The present disclosure relates to audio signal processing and more specifically to speech isolation.

2. Introduction

The quest to extract a desired speech signal from a mixture of signals including a number of directional interferer has led to a vast body of literature that has been growing rapidly over the last four decades.

Early signal extraction methods include algorithmically relatively simple fixed beamforming techniques such as delay-and-sum beamforming (DSB), filter-and-sum beamforming (FSB), and superdirective beamforming (SDB). These methods typically only achieve low to moderate signal extraction performance, whereby better performance is proportional to the number of microphones utilized, but additional microphones can add cost and may add an impractical amount of bulk and/or weight in mobile applications. In particular, these techniques tend to fail in moderately to highly reverberant acoustic environments.

Adaptive methods, such as the generalized sidelobe canceller (GSC), can improve spatial separation performance significantly, but introduce some drawbacks. Adaptive filtering can deal with changing parameters within the acoustic space, such as moving sources. However, because adaptation cannot happen instantaneously, adaptive filters must be carefully controlled to prevent instability. Thus, adaptive filtering can require tuning to be useful for a wide range of applications.

Another more recent adaptive beamforming method is based on blind source separation (BSS) techniques. Modern implementations can very effectively extract a desired source signal from a mixture of sources. However, typically, the same number of microphones as distinct sources are required for this technique to work well. Also, these systems are algorithmically fairly complex and are based on adaptive filtering techniques that may suffer from the same disadvantages mentioned in the context of the generalized sidelobe canceller.

Spatial noise suppression based on magnitude (SNS-M) is based on as few as two microphones, is fairly effective, and algorithmically very cheap. SNS-M compares magnitude measurements of an omnidirectional and dipole component that can be derived from two closely-spaced microphones. A disadvantage of this method is that the two microphones should be, ideally, perfectly calibrated for maximum performance.

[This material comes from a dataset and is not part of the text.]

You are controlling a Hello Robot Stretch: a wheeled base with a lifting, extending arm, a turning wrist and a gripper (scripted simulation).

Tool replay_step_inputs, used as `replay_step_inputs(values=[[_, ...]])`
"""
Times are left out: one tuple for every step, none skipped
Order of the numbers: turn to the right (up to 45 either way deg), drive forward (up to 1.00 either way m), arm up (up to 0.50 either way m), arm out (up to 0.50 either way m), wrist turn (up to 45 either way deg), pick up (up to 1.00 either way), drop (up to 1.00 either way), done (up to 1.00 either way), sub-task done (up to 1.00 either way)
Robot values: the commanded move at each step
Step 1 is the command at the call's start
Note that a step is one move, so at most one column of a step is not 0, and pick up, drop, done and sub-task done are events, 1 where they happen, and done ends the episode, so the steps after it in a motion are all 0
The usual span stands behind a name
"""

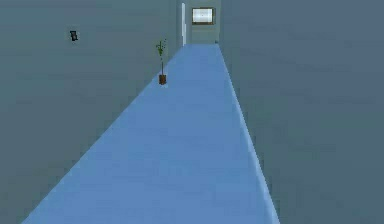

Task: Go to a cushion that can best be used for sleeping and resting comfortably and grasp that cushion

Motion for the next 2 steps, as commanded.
replay_step_inputs(values=[[0.0,1.00,0.00,0.00,0.0,0.00,0.00,0.00,0.00],[0.0,1.00,0.00,0.00,0.0,0.00,0.00,0.00,0.00]])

TABLE 1 FSB/DSB SDB GSC BSS SNS-M Algorithm Medium Low High High Low complexity Hardware cost High Low Medium Low Low Effectiveness Low Medium High High High Robustness High Very low Low Medium Medium Versatility Medium Medium Medium Low High

Table 1 succinctly illustrates the strengths and weaknesses of each of these five prior art methods, and highlights favorable characteristics in bold. As can be seen, each of these approaches includes at least one weakness or are for potential improvement.

SUMMARY

Additional features and advantages of the disclosure will be set forth in the description which follows, and in part will be obvious from the description, or can be learned by practice of the herein disclosed principles. The features and advantages of the disclosure can be realized and obtained by means of the instruments and combinations particularly pointed out in the appended claims. These and other features of the disclosure will become more fully apparent from the following description and appended claims, or can be learned by the practice of the principles set forth herein.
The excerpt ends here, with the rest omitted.